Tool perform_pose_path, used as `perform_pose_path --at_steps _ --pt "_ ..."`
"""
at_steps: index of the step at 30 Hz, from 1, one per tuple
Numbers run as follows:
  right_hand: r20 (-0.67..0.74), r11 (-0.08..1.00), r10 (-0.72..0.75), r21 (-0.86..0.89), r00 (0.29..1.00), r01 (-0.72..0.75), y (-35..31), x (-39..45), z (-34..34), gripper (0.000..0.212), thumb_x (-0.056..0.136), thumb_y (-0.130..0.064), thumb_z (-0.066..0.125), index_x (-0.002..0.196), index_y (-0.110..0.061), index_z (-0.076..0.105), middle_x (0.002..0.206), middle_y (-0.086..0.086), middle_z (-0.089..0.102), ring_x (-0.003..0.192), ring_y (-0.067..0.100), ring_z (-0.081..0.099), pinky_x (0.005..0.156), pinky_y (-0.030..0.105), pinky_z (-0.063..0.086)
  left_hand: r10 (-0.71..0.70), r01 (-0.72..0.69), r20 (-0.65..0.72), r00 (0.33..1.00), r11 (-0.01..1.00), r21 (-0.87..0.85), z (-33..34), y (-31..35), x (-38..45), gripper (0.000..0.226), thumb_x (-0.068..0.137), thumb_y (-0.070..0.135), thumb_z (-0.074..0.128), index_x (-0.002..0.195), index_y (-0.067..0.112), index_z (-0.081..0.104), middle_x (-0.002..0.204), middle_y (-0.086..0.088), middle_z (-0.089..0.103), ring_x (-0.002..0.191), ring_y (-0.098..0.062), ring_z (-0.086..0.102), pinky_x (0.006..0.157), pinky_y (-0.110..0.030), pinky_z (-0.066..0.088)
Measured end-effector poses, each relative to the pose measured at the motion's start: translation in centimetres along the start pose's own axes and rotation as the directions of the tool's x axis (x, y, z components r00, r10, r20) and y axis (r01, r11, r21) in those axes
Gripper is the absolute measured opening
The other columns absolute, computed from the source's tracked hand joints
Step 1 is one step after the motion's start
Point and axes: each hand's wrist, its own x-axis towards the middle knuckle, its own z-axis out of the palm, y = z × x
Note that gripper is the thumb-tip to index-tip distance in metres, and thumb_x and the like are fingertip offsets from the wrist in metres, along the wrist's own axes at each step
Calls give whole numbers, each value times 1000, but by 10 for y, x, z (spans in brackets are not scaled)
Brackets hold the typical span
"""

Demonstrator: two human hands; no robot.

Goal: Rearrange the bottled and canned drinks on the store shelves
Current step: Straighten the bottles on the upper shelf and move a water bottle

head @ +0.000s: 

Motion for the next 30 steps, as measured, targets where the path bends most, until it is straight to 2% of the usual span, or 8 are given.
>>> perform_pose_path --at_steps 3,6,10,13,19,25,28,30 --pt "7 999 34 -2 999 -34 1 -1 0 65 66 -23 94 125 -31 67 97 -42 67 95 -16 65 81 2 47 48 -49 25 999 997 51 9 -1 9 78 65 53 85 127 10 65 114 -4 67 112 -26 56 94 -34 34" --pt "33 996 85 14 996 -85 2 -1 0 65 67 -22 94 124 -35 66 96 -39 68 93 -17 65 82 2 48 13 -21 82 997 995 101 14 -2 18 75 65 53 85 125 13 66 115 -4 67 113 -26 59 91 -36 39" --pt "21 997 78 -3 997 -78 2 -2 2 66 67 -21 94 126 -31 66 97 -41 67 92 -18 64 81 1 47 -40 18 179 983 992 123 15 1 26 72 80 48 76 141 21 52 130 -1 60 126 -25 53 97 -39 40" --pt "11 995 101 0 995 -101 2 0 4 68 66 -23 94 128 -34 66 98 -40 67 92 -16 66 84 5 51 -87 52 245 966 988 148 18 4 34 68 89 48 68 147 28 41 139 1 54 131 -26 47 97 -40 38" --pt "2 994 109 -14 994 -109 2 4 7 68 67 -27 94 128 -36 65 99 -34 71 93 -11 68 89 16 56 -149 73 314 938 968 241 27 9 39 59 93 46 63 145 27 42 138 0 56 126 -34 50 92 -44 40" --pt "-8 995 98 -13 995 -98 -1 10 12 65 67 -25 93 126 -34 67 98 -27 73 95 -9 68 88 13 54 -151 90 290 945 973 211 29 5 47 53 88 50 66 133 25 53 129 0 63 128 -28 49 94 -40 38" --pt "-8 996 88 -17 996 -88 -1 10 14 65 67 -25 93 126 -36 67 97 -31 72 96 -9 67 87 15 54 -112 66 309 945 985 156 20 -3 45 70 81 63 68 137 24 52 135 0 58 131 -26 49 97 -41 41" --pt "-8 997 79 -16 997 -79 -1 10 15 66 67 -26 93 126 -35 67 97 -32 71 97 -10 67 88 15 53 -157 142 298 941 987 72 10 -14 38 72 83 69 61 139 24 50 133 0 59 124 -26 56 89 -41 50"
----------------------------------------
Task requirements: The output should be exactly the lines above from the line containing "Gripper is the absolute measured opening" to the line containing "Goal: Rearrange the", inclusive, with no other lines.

Output for this exercise:
Gripper is the absolute measured opening
The other columns absolute, computed from the source's tracked hand joints
Step 1 is one step after the motion's start
Point and axes: each hand's wrist, its own x-axis towards the middle knuckle, its own z-axis out of the palm, y = z × x
Note that gripper is the thumb-tip to index-tip distance in metres, and thumb_x and the like are fingertip offsets from the wrist in metres, along the wrist's own axes at each step
Calls give whole numbers, each value times 1000, but by 10 for y, x, z (spans in brackets are not scaled)
Brackets hold the typical span
"""

Demonstrator: two human hands; no robot.

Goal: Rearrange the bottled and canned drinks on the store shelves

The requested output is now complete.